#### Problem requirements:
Go through the material below and state how many lines include "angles", giving the number only.

#### Data:
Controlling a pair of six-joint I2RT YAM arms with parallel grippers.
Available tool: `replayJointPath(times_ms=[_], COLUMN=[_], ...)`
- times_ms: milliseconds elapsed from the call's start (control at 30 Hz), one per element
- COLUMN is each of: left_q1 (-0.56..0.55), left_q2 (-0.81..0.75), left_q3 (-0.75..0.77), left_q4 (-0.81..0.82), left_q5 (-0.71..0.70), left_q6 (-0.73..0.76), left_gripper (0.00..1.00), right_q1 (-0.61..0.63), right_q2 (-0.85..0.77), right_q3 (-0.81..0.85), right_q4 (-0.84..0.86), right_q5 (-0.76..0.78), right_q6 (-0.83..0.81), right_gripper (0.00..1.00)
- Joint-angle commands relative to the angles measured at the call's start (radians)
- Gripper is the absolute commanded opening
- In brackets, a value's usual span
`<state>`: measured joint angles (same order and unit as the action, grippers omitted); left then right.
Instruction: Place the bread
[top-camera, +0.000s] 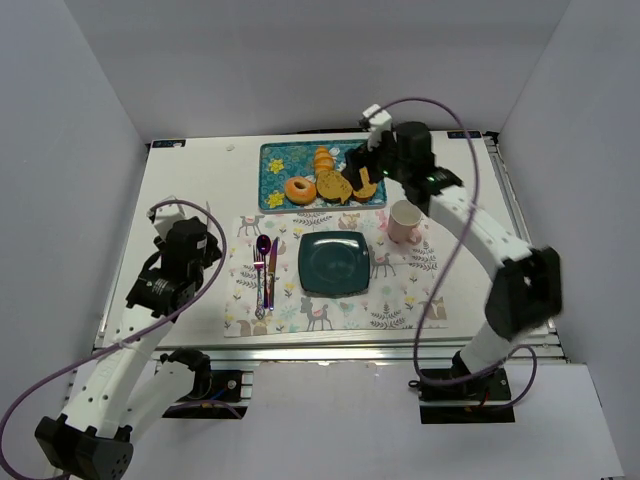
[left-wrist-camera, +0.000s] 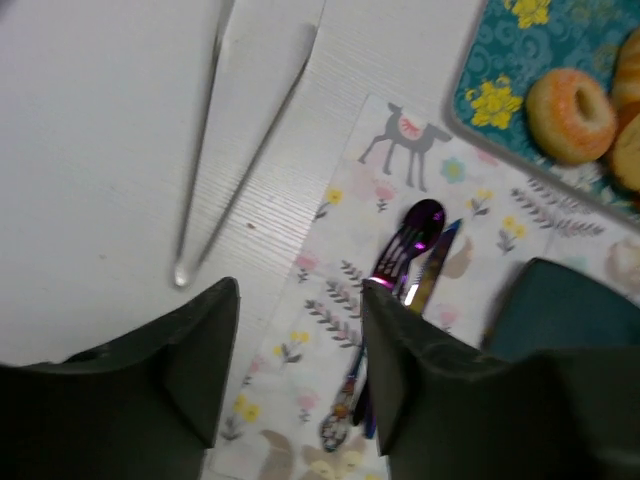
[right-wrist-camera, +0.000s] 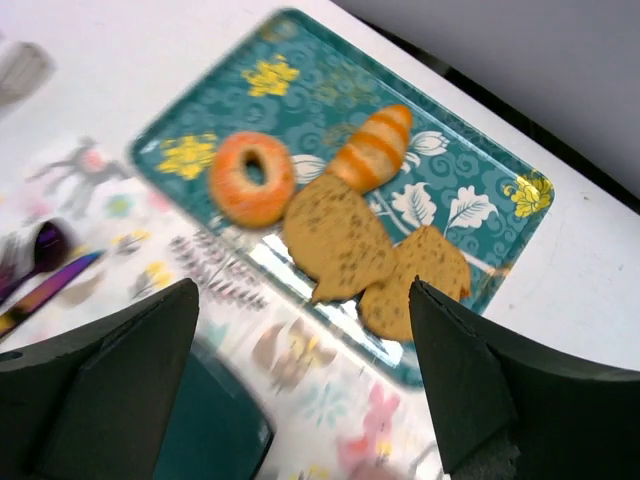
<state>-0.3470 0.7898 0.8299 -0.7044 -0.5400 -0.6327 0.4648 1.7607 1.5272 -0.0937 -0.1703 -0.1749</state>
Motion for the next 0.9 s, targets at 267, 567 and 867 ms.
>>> replayJointPath(times_ms=[267, 567, 867], left_q1=[0.250, 0.460, 0.462], left_q2=[0.112, 0.429, 0.604], left_q3=[0.023, 0.080, 0.026], left_q4=[0.011, -0.001, 0.266], left_q5=[0.225, 0.382, 0.597], left_q6=[0.185, 0.384, 0.591], left_gripper=[0.15, 0.98, 0.94], right_q1=[-0.064, -0.074, -0.097], right_q2=[-0.590, -0.633, -0.629], right_q3=[-0.585, -0.621, -0.634], right_q4=[-0.023, -0.092, -0.063], right_q5=[-0.682, -0.638, -0.635], right_q6=[-0.440, -0.417, -0.374], right_gripper=[0.00, 0.70, 0.72])
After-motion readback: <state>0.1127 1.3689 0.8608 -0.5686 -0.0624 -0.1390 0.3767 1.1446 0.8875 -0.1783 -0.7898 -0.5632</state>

#### Output of the task:
2